Nova NR-1 coloca saúde mental na mira das empresas

Nova NR-1 coloca saúde mental na mira das empresas

A atualização da Norma Regulamentadora nº 1 (NR-1) trouxe uma exigência que promete transformar a gestão de saúde ocupacional no Brasil: a inclusão obrigatória dos riscos psicossociais no Programa de Gerenciamento de Riscos (PGR). A medida, que entrou em vigor com caráter inicialmente orientativo, já acendeu o alerta em departamentos jurídicos e de recursos humanos. Especialistas apontam que a adequação não é apenas uma questão de conformidade regulatória, mas uma estratégia de proteção jurídica, operacional e financeira.

O que muda com a nova NR-1

A nova redação da NR-1 determina que as organizações identifiquem, avaliem e controlem os riscos psicossociais relacionados ao trabalho. Entre os fatores que podem ser considerados riscos psicossociais estão metas incompatíveis com a realidade operacional e a ausência de canais adequados para acolhimento e gestão de conflitos. A norma, portanto, amplia o escopo tradicional de riscos físicos, químicos e biológicos para incluir aspectos como estresse, assédio e sobrecarga mental.

Embora o período inicial de implementação tenha caráter orientativo, especialistas apontam que a tendência é de ampliação da fiscalização e da atenção dos órgãos reguladores sobre o tema.
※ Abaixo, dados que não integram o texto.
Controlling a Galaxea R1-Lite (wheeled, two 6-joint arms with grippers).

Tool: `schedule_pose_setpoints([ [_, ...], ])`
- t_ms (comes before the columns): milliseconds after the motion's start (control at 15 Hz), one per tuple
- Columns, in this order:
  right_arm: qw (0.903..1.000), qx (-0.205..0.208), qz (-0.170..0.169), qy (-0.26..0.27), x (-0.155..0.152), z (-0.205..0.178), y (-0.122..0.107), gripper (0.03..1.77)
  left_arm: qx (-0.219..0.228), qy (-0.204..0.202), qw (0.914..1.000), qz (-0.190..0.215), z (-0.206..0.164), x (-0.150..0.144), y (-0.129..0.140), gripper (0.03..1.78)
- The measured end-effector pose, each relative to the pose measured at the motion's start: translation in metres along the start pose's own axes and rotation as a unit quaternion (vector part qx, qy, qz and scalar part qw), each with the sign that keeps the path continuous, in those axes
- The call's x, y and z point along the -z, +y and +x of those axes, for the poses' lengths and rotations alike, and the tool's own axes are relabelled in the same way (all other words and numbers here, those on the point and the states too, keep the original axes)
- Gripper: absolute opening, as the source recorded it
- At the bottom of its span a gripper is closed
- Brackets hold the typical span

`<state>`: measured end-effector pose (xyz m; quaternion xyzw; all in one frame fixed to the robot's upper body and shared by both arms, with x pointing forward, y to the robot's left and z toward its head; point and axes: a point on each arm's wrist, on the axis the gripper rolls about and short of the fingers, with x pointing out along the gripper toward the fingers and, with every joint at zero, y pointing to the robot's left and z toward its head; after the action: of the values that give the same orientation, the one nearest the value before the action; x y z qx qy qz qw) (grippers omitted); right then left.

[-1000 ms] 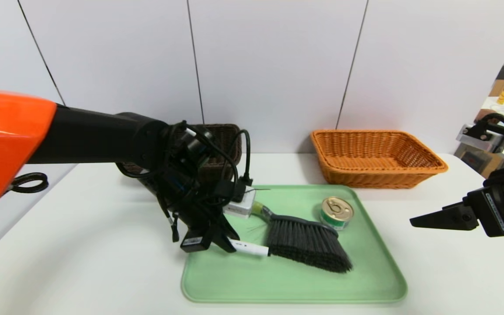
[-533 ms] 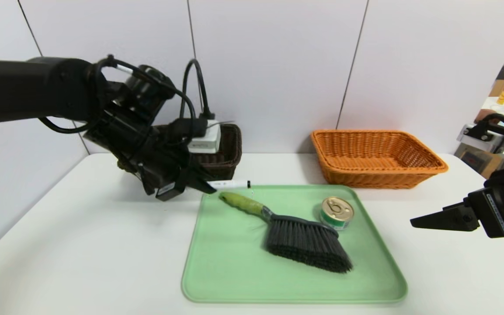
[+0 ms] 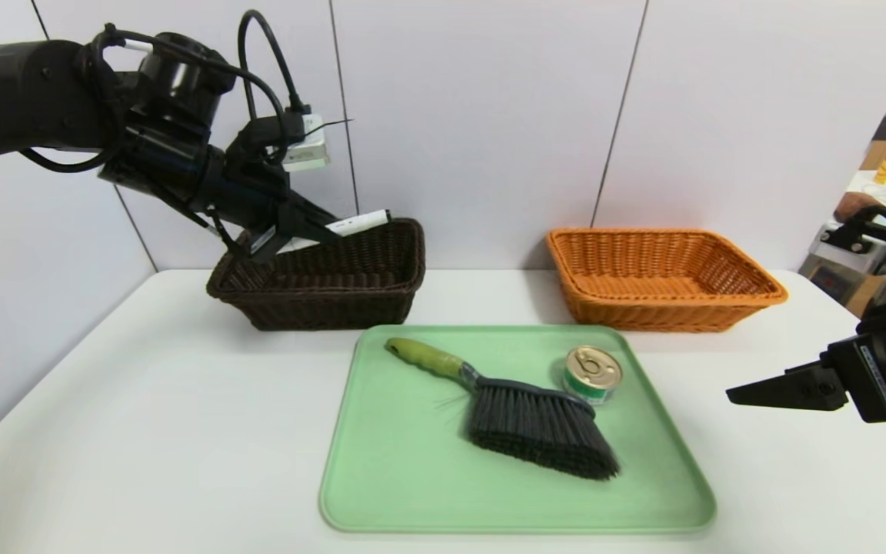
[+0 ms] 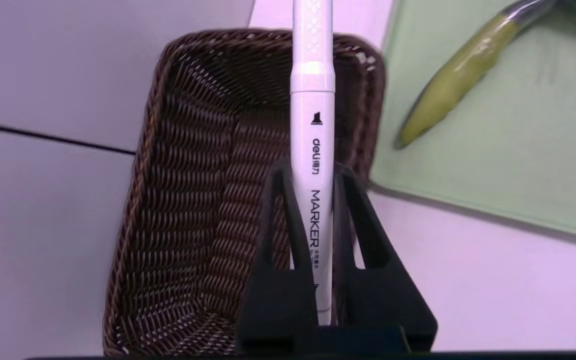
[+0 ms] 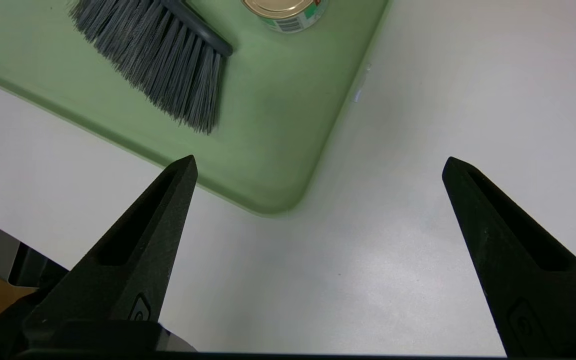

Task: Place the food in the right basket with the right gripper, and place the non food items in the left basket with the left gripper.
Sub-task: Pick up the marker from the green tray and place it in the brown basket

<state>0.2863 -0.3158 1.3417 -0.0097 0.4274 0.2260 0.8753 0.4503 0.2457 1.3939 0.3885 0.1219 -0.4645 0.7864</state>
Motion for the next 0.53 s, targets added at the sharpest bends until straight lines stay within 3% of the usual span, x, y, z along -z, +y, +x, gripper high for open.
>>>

A expectativa é que, nos próximos anos, a saúde mental deixe de ser um tema periférico nas organizações.

Vídeo: YouTube | Fonte: mundorh.com.br

Riscos vão além de multas

Para Gregório Andrade, especialista em Direito do Trabalho da SAMA CARE, um dos principais equívocos das empresas é acreditar que o risco está limitado à aplicação de multas administrativas. “A omissão na gestão dos riscos psicossociais pode ampliar passivos trabalhistas, afastamentos e exposição jurídica das organizações”, alerta.
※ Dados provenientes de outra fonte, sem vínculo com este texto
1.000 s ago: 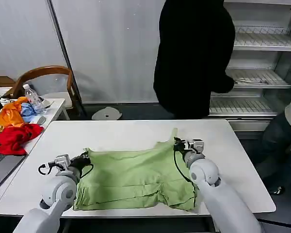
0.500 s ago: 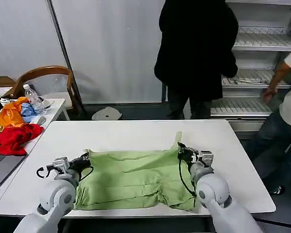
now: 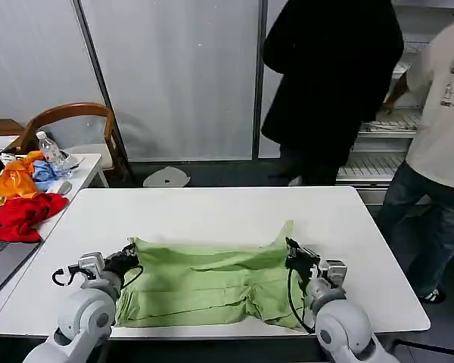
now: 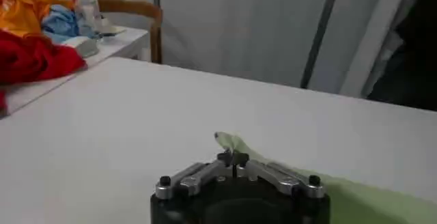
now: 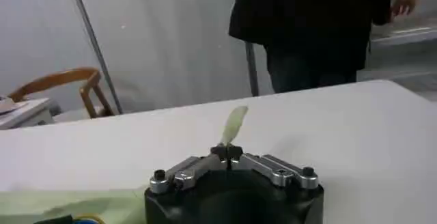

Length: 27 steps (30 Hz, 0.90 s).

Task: Fold and organize the clothes.

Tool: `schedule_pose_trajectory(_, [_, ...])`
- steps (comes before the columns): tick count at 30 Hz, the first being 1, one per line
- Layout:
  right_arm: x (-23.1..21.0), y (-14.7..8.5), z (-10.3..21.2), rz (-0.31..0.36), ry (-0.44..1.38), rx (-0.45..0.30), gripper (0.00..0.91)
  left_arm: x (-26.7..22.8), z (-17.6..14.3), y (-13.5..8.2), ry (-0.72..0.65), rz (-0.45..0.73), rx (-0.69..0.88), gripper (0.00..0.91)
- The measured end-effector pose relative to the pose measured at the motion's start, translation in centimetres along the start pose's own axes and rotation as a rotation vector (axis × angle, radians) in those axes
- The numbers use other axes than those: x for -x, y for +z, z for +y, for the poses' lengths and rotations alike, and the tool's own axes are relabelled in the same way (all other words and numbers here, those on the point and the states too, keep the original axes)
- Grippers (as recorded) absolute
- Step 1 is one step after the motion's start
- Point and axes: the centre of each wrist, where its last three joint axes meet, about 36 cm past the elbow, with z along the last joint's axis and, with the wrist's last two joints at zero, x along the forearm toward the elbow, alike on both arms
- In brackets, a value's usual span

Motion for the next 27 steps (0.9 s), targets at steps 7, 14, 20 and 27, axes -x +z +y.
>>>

Segundo o especialista, a atualização da norma acompanha uma mudança de entendimento já observada em diversas decisões judiciais, nas quais o ambiente de trabalho passou a ser analisado como um elemento relevante na ocorrência de transtornos mentais relacionados ao exercício profissional. Isso significa que empresas que negligenciarem a saúde mental podem ser responsabilizadas por danos morais e materiais decorrentes de adoecimento psíquico.

Impactos na produtividade e nos resultados

Os impactos do adoecimento mental vão além da esfera jurídica. O crescimento dos afastamentos por transtornos mentais tem gerado efeitos diretos sobre produtividade, retenção de talentos, clima organizacional e continuidade operacional. Afastamentos impactam produtividade e resultados, criando um ciclo de custos que pode comprometer a sustentabilidade do negócio.

Para Gregório Andrade, empresas que investirem na prevenção tendem a obter resultados mais sustentáveis do que aquelas que limitarem sua atuação ao cumprimento formal da legislação. A abordagem proativa, segundo ele, reduz riscos e fortalece a cultura organizacional.

Tendência de maior atenção ao tema

A tendência é de aumento da atenção ao tema. O crescimento dos afastamentos por transtornos mentais e a inclusão dos riscos psicossociais na gestão de riscos ocupacionais indicam uma mudança estrutural na forma como saúde e trabalho serão tratados nos próximos anos. Para especialistas, a tendência é que a saúde mental deixe definitivamente de ocupar um papel secundário dentro das organizações e passe a ser considerada um elemento estratégico para a sustentabilidade dos negócios.

Diante desse cenário, a adequação à NR-1 não deve ser encarada apenas como uma obrigação regulatória, mas como uma medida estratégica de proteção jurídica, operacional e financeira. As empresas que se anteciparem estarão mais preparadas para os desafios de um mercado que valoriza cada vez mais o bem-estar dos colaboradores.